Book Read Free

Rising Storm t2-2

Page 23

by S. M. Stirling


  I may be wrong, but I don't believe it's legal for a private citizen to own a number of these." He looked at the gunrunner. "Could I be mistaken?"

  Luke nudged his partner and widened his eyes at him. Waylon frowned and nudged him back, hard enough to almost knock him off his feet. "They're props,"

  he said. "We needed something to lure him out here where he couldn't hurt anybody."

  Von Rossbach and all the men in black looked at him for a moment, then Sully turned to the big Austrian and they both grinned.

  "That's not bad," Sully said, turning back to Bridges. "But you didn't let me finish. See, this money isn't just a reward. It's a bribe to keep your mouth shut.

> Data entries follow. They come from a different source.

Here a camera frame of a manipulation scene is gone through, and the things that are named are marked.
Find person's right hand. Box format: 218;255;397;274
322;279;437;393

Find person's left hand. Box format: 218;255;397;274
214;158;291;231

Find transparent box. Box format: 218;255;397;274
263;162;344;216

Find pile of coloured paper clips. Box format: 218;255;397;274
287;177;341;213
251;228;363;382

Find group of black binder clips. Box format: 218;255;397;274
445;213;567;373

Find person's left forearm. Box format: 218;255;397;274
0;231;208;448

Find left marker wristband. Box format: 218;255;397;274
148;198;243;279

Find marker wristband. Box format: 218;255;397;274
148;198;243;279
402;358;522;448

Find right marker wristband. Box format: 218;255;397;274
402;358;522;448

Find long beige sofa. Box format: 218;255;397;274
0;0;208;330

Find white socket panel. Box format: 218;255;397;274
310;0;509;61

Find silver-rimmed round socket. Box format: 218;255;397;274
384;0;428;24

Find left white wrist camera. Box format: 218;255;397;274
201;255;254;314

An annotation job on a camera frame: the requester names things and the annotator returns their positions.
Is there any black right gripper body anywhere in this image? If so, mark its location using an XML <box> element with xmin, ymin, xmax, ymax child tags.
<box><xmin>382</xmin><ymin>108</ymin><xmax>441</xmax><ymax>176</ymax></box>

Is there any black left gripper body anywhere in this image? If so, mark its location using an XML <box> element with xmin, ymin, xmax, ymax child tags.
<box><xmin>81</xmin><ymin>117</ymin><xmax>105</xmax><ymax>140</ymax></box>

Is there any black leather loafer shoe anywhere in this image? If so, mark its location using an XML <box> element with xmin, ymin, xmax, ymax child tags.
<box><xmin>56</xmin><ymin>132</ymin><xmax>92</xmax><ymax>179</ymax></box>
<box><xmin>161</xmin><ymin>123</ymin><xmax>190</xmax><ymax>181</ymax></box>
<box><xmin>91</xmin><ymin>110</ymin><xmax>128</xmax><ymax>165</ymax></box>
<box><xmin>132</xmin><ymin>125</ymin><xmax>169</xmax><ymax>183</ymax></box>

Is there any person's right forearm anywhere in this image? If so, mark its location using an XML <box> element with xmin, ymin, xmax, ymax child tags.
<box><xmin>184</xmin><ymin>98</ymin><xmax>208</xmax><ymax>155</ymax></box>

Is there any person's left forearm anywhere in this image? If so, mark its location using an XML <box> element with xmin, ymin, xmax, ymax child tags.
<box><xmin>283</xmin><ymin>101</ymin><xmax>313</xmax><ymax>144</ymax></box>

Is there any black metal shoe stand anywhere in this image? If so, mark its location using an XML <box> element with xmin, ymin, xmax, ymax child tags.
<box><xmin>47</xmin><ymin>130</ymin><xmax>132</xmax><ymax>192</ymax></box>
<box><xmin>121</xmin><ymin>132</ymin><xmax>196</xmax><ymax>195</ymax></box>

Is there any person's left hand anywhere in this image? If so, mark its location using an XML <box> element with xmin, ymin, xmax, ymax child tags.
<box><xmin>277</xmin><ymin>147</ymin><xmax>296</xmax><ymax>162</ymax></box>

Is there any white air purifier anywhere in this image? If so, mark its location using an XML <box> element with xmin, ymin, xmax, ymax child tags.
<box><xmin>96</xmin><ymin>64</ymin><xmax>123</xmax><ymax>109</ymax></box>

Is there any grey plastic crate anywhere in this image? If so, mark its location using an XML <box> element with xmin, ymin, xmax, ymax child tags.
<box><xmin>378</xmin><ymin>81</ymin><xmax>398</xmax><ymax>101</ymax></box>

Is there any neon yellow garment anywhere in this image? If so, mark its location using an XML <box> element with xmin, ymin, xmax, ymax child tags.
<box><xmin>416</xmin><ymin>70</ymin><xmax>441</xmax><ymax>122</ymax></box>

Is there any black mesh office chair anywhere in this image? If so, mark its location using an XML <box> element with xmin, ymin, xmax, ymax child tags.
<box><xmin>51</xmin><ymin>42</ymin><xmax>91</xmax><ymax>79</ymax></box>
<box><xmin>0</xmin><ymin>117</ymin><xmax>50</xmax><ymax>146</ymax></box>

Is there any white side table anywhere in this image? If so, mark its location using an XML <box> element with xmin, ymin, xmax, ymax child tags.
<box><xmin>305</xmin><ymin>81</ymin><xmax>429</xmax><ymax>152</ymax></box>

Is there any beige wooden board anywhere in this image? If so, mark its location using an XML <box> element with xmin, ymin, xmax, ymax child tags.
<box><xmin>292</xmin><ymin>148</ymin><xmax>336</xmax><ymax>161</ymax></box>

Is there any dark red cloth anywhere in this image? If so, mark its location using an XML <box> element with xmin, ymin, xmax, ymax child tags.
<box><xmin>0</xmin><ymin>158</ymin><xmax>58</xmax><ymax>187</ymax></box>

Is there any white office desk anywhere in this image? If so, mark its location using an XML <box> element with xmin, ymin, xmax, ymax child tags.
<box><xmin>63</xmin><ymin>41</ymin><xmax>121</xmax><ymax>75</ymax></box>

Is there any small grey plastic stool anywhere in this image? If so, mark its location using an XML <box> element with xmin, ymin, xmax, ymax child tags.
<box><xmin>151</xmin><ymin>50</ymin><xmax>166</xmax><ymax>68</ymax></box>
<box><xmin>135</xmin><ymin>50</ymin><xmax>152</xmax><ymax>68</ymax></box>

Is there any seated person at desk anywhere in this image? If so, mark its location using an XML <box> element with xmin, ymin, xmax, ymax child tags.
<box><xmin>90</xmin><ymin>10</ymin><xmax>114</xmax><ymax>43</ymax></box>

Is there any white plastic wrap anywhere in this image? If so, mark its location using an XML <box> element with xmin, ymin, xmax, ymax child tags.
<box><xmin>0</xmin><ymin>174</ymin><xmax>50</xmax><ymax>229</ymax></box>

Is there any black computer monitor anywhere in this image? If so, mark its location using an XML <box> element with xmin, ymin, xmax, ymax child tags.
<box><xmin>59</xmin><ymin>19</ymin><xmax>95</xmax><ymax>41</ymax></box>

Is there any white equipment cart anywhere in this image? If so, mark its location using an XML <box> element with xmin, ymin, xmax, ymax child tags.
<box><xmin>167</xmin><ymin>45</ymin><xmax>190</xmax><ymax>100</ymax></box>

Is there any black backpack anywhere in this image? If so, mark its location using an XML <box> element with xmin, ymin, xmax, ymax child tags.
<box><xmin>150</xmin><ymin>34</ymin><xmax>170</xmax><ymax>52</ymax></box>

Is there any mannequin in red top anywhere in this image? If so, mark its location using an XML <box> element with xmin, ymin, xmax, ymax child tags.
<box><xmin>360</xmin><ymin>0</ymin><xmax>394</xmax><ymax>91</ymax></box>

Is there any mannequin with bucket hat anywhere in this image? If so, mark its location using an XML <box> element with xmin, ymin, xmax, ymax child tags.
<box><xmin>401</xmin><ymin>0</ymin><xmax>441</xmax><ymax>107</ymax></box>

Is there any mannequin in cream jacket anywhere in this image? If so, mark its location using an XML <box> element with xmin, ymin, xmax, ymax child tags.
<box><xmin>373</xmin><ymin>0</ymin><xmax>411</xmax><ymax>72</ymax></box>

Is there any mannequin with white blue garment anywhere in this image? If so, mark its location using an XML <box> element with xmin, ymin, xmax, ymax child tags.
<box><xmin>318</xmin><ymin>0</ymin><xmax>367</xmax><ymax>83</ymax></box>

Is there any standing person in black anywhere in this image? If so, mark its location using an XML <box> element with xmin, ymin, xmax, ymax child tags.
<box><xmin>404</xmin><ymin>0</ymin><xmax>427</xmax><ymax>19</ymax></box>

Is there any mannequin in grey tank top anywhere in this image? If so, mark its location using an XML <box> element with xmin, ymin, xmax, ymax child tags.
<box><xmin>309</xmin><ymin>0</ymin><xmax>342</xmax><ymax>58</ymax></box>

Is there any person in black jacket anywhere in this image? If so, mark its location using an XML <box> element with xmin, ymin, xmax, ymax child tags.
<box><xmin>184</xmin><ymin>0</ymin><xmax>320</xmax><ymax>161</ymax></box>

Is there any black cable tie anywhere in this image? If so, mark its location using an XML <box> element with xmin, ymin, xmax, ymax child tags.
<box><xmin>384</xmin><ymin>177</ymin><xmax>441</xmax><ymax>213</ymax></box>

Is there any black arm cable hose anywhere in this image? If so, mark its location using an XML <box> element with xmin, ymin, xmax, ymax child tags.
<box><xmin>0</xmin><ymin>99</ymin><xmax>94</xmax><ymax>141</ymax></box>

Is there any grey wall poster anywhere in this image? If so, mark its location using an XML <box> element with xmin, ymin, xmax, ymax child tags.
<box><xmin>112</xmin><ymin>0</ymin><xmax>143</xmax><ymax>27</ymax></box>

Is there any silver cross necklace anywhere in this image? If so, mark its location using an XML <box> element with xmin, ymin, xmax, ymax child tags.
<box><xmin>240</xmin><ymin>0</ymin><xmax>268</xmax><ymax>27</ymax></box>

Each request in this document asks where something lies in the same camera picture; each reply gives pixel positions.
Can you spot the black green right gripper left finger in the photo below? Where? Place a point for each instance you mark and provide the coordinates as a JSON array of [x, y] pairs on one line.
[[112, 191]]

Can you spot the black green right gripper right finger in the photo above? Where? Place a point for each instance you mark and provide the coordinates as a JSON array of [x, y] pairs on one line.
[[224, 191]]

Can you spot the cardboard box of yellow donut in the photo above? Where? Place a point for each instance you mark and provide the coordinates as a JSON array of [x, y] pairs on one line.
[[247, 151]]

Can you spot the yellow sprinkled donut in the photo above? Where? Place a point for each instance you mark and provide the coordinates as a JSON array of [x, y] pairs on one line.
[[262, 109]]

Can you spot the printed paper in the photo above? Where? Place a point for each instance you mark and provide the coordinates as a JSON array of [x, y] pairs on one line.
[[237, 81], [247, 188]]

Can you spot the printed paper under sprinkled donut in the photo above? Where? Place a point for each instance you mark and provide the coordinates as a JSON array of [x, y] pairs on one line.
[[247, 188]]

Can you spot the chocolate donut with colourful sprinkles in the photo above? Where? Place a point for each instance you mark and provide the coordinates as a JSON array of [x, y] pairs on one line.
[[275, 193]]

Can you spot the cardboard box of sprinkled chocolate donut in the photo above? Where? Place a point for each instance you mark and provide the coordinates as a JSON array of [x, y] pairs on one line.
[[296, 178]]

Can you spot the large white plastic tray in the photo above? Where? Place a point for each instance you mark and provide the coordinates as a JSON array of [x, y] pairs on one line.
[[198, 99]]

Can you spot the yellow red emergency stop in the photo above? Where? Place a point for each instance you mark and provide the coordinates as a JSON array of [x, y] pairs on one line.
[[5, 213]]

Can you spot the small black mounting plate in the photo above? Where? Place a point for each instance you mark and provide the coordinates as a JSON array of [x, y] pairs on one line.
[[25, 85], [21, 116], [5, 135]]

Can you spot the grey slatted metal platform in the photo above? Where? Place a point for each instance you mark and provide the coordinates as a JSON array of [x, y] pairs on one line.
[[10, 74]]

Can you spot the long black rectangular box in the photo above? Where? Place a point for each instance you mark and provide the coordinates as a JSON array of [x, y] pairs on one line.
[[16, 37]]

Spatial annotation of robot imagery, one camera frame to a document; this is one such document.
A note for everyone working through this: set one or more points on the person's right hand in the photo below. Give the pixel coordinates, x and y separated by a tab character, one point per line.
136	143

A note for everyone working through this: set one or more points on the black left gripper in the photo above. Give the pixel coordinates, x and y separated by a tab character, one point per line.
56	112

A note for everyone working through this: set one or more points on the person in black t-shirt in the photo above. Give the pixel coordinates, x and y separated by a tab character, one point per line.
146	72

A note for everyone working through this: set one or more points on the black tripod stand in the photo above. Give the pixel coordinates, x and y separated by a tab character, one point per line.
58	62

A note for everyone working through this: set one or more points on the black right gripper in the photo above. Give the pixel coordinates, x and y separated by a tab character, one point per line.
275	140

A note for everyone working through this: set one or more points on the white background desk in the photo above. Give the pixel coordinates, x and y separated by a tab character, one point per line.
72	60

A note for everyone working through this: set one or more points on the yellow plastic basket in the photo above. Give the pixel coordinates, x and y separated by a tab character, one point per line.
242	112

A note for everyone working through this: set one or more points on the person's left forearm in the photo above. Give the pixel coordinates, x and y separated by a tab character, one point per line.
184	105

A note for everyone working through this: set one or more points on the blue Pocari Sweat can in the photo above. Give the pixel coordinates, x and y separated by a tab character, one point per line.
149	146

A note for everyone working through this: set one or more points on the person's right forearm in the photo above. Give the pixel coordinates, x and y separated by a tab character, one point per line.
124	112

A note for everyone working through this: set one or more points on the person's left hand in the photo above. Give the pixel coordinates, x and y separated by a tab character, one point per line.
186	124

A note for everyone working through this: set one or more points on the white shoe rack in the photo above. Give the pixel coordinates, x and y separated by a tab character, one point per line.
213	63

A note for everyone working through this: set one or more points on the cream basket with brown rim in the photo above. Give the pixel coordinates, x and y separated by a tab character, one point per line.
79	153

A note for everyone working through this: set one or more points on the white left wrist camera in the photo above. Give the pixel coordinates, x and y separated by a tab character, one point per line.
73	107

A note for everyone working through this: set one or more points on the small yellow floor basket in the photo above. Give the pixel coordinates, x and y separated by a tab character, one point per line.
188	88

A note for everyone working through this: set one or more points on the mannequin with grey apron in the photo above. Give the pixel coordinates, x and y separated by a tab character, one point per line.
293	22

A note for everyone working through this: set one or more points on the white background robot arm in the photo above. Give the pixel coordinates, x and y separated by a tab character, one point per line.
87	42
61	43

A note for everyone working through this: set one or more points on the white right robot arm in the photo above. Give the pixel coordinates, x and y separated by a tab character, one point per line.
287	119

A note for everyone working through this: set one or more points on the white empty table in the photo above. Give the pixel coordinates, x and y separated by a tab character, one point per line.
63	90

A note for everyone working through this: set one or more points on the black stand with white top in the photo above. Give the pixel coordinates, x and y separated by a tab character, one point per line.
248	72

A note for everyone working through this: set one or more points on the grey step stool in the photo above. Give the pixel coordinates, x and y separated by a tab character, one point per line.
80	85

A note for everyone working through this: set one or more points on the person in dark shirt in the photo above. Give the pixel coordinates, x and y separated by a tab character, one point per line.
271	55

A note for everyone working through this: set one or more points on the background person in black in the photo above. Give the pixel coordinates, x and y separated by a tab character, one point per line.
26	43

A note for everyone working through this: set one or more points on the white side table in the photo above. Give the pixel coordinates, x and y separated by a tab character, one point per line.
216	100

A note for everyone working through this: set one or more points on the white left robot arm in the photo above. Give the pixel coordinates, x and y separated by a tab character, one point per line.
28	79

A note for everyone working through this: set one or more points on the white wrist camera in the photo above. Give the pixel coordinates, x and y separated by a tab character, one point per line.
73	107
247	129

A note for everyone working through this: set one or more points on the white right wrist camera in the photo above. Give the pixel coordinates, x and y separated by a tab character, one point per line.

  You talk to anybody about what's happened here tonight, and you and your buddies are going to be spending a very long time in a very high-security prison." He looked each of the three men in the eyes. "Am I understood?"

  The gunrunners nodded and shuffled, muttering unhappy agreement.

  "Good!" Sully said happily. "Then you can go!"

  The three men looked at him uncertainly for a moment, not moving.

  "GO!" Sully bellowed, and slammed the trunk.

  Suddenly he spun around and fell to the ground.

  "Hit the dirt!" Dieter yelled, throwing himself down.

  He rolled toward the car and hugged the side, looking into the darkness. Around him men in black leapt aside, disappearing as if by magic. Waylon, Luke, and Luis huddled at the back of the car as Bridges dug out his keys and unlocked the trunk.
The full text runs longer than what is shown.